Mindfulness is the art of being present in the moment, fully aware of our thoughts, feelings, and surroundings without judgment. It's about tuning into the present moment with openness and curiosity, rather than getting lost in worries about the past or future. In essence, it's a practice that allows us to cultivate a deeper sense of peace and contentment in our lives.
One of the beautiful things about mindfulness is that it can be practiced anywhere, at any time. Whether you're sitting in traffic, washing dishes, or taking a walk in nature, you can bring mindfulness into your daily routine. By simply bringing your attention to the sensations of your breath, the sounds around you, or the feeling of your feet on the ground, you can anchor yourself in the present moment and experience a sense of calm amidst the chaos.
But mindfulness is more than just a relaxation technique; it's a way of life. It encourages us to approach each moment with intention and awareness, fostering a deeper connection to ourselves and the world around us. When we practice mindfulness regularly, we begin to notice subtle shifts in our perceptions and behaviors. We become more attuned to our emotions, more compassionate towards ourselves and others, and more resilient in the face of life's challenges.
In addition to its emotional benefits, mindfulness has also been shown to have a profound impact on our physical health. Research has found that regular mindfulness practice can lower stress levels, reduce symptoms of anxiety and depression, improve sleep quality, and even boost immune function. By taking the time to nurture our mental and emotional well-being, we can cultivate a greater sense of vitality and vitality in our lives.

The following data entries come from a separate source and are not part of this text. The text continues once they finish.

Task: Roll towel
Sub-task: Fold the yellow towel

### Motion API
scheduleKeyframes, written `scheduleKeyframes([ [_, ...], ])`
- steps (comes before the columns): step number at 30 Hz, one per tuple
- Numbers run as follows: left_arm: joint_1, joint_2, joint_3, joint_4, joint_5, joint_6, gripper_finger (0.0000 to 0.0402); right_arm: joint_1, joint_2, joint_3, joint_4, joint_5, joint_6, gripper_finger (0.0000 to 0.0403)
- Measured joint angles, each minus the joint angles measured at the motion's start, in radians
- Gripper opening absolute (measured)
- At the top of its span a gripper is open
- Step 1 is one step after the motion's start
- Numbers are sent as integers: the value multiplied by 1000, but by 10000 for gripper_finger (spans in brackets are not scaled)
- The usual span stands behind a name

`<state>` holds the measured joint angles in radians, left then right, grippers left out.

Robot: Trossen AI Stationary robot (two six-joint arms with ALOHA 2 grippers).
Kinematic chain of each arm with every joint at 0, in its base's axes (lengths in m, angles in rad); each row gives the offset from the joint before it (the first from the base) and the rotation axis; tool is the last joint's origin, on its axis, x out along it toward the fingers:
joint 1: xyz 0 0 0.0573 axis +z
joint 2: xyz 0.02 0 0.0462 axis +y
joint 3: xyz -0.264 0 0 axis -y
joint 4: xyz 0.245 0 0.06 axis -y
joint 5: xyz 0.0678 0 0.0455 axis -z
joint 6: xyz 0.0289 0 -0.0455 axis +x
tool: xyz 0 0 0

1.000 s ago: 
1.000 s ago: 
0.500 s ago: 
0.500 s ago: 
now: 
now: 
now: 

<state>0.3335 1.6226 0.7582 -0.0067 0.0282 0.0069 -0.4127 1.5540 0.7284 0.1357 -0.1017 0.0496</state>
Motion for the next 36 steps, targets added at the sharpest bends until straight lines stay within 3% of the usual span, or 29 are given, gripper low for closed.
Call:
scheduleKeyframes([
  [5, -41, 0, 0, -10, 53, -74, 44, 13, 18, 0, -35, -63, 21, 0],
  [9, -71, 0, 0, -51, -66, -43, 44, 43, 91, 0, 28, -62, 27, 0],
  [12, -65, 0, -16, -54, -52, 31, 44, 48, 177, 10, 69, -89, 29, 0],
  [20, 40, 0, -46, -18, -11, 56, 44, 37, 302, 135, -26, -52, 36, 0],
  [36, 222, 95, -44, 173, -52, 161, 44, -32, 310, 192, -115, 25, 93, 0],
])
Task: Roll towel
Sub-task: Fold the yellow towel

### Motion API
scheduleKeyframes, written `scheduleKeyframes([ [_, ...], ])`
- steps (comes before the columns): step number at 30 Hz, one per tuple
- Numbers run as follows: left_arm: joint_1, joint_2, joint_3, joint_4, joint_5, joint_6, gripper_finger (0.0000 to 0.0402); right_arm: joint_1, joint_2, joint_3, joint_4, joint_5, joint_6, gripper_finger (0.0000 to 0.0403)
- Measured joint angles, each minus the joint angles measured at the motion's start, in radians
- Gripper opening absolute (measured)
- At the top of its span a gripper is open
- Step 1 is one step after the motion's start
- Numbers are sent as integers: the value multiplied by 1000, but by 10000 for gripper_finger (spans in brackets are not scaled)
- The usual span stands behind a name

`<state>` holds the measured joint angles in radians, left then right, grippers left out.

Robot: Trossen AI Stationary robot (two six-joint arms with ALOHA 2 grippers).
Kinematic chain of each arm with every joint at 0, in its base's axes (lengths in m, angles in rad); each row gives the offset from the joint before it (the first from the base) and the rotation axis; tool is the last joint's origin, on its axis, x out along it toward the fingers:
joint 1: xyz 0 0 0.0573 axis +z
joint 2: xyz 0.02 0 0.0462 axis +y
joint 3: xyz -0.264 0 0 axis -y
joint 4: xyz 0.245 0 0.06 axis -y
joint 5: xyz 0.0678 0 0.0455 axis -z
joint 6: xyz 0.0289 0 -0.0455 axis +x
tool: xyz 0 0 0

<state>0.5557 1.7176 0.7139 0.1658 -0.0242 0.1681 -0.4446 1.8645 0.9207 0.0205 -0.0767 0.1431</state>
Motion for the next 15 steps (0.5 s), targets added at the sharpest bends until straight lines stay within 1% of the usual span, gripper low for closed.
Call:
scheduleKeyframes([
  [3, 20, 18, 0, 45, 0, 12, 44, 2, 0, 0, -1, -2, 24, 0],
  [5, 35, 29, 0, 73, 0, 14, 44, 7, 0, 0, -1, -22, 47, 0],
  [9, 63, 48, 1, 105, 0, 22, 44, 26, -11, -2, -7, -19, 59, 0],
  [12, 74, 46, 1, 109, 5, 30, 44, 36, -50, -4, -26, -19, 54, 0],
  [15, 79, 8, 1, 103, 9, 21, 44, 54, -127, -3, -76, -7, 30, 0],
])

So how can we incorporate mindfulness into our daily lives? It starts with making a commitment to prioritize self-care and self-awareness. This might mean carving out time each day for formal meditation practice, or simply finding moments throughout the day to pause and check in with ourselves. It might also involve seeking out mindfulness-based activities such as yoga, tai chi, or mindful walking, which can help us cultivate a deeper sense of presence and connection.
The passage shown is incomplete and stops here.